Reproduce each line below precisely. Drop the pictures.

───── Data for the task ─────

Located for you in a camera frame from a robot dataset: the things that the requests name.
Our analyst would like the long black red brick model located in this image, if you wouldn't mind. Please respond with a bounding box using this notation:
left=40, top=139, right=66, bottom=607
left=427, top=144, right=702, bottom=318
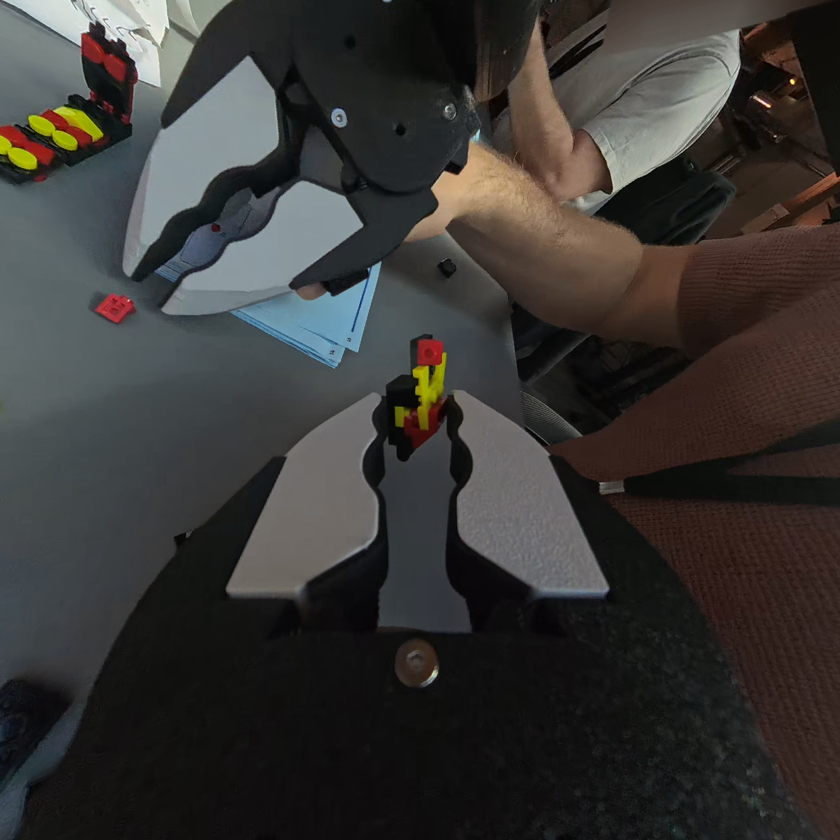
left=0, top=21, right=140, bottom=186

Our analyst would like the small red yellow brick model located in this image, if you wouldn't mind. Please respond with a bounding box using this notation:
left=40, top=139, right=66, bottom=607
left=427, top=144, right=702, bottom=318
left=385, top=333, right=452, bottom=462

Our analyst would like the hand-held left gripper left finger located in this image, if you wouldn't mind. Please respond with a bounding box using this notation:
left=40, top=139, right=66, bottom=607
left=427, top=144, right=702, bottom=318
left=226, top=392, right=391, bottom=602

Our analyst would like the torn white paper bag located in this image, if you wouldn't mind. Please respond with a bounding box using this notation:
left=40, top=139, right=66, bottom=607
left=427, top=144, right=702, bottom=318
left=13, top=0, right=170, bottom=88

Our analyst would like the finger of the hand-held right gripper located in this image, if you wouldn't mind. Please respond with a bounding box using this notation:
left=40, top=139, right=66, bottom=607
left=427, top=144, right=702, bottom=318
left=158, top=180, right=367, bottom=317
left=122, top=56, right=293, bottom=283

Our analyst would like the person's brown sweater torso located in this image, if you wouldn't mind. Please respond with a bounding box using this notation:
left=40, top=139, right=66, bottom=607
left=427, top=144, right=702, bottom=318
left=548, top=282, right=840, bottom=840

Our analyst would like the grey mesh chair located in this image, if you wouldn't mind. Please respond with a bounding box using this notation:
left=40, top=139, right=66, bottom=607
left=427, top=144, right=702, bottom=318
left=518, top=386, right=585, bottom=448

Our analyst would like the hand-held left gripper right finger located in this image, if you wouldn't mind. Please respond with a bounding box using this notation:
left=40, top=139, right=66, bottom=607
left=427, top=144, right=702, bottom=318
left=445, top=389, right=611, bottom=602

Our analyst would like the blue instruction booklet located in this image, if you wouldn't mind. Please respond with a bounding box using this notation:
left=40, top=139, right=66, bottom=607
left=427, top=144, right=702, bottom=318
left=157, top=190, right=383, bottom=368

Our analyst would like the black body strap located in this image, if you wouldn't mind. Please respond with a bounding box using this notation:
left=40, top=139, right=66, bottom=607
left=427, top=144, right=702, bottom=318
left=598, top=427, right=840, bottom=508

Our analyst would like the person's right forearm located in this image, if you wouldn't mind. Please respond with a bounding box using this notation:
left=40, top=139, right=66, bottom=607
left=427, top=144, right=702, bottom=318
left=403, top=141, right=840, bottom=358

─────

Answer section —
Located for you in a camera frame from a robot dataset: the things that the requests name.
Our analyst would like the long black red brick model located in this image, if you wouldn't mind. Please respond with a bounding box using this notation:
left=40, top=139, right=66, bottom=607
left=427, top=144, right=702, bottom=318
left=0, top=21, right=140, bottom=186

Our analyst would like the small red yellow brick model located in this image, if you wouldn't mind. Please respond with a bounding box using this notation:
left=40, top=139, right=66, bottom=607
left=427, top=144, right=702, bottom=318
left=385, top=333, right=452, bottom=462

Our analyst would like the hand-held left gripper left finger located in this image, if you wouldn't mind. Please respond with a bounding box using this notation:
left=40, top=139, right=66, bottom=607
left=427, top=144, right=702, bottom=318
left=226, top=392, right=391, bottom=602

Our analyst would like the torn white paper bag located in this image, if you wouldn't mind. Please respond with a bounding box using this notation:
left=40, top=139, right=66, bottom=607
left=427, top=144, right=702, bottom=318
left=13, top=0, right=170, bottom=88

Our analyst would like the finger of the hand-held right gripper located in this image, if you wouldn't mind. Please respond with a bounding box using this notation:
left=40, top=139, right=66, bottom=607
left=427, top=144, right=702, bottom=318
left=158, top=180, right=367, bottom=317
left=122, top=56, right=293, bottom=283

Our analyst would like the person's brown sweater torso located in this image, if you wouldn't mind. Please respond with a bounding box using this notation:
left=40, top=139, right=66, bottom=607
left=427, top=144, right=702, bottom=318
left=548, top=282, right=840, bottom=840

Our analyst would like the grey mesh chair located in this image, if you wouldn't mind. Please respond with a bounding box using this notation:
left=40, top=139, right=66, bottom=607
left=427, top=144, right=702, bottom=318
left=518, top=386, right=585, bottom=448

Our analyst would like the hand-held left gripper right finger located in this image, if you wouldn't mind. Please respond with a bounding box using this notation:
left=40, top=139, right=66, bottom=607
left=427, top=144, right=702, bottom=318
left=445, top=389, right=611, bottom=602

Our analyst would like the blue instruction booklet located in this image, if you wouldn't mind. Please respond with a bounding box using this notation:
left=40, top=139, right=66, bottom=607
left=427, top=144, right=702, bottom=318
left=157, top=190, right=383, bottom=368

Our analyst would like the black body strap located in this image, if you wouldn't mind. Please respond with a bounding box using this notation:
left=40, top=139, right=66, bottom=607
left=427, top=144, right=702, bottom=318
left=598, top=427, right=840, bottom=508

Our analyst would like the person's right forearm located in this image, if you wouldn't mind. Please respond with a bounding box using this notation:
left=40, top=139, right=66, bottom=607
left=427, top=144, right=702, bottom=318
left=403, top=141, right=840, bottom=358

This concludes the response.